Collected data:

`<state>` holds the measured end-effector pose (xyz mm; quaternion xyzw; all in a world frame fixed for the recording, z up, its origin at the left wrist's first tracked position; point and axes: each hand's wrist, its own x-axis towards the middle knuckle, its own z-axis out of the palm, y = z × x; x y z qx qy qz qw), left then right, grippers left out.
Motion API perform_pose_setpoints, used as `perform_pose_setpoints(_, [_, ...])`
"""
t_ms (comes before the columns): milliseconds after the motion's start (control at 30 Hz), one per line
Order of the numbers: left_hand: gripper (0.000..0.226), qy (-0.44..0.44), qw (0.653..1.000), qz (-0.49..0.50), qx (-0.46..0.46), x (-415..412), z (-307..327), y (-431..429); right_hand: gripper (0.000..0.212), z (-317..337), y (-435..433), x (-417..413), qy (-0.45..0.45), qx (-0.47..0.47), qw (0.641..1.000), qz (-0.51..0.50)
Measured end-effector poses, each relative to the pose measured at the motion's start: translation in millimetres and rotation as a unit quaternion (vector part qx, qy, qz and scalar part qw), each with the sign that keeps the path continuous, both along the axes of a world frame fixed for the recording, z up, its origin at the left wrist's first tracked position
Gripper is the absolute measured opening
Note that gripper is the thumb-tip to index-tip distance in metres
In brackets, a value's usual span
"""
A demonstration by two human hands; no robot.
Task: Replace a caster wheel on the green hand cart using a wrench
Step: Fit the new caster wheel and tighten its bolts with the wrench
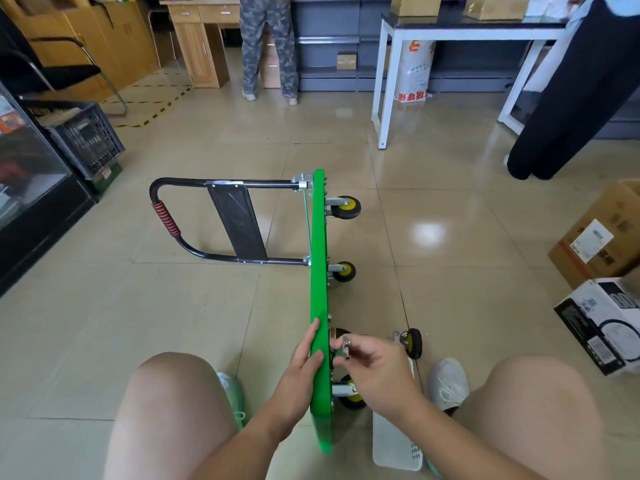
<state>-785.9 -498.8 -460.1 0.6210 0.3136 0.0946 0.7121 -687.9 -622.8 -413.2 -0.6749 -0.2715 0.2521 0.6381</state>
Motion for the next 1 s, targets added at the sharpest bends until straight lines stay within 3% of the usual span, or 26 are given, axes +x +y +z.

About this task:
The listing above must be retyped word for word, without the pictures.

Response to the task:
`<state>` holds the measured end-effector pose (xyz mm; quaternion xyzw; all in a world frame fixed for the recording, z up, its origin at the left wrist's first tracked position; point and axes: each hand's wrist, its own x-axis towards the middle knuckle, its own z-axis out of the palm, y = z × x; x y z qx qy qz qw), left then right, grippers left out.
Motion API perform_pose_setpoints, used as `perform_pose_setpoints(_, [_, ...])`
"""
t_ms (comes before the columns): milliseconds after the motion's start (control at 30 Hz), one per line
Order of the numbers: left_hand: gripper (0.000..0.226), qy (-0.44..0.44), qw (0.653..1.000), qz (-0.49..0.50), qx (-0.46..0.46), x (-415..412), z (-307..327), y (-431..429); right_hand: gripper (0.000..0.212), z (-317..337), y (-435..433), x (-417..413), qy (-0.45..0.45), qx (-0.47..0.47), qw (0.641..1.000), qz (-0.51..0.50)
Measured end-effector poses, each relative to the pose measured at the motion's start: translation in millimetres and rotation as a unit quaternion (vector part qx, qy, qz and scalar part qw), each with the sign that keeps the path continuous, both along the axes of a world frame fixed for the recording, z up, its origin at the left wrist's first tracked position
Gripper is the absolute measured opening
Note that gripper is the thumb-tip to index-tip distance in metres
In brackets, a value's usual span
"""
A demonstration by two human hands; no robot.
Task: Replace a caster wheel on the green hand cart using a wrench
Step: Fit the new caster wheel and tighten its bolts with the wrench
<state>-785.9 -498.8 -460.1 0.6210 0.3136 0.0946 0.7121 -687.9 -622.8 -413.2 -0.6749 -0.2715 0.2521 0.6381</state>
Motion for the next 1 s, targets added at the sharpest bends until straight lines stay within 3% of the usual span, or 26 are given, axes +x +y +z.

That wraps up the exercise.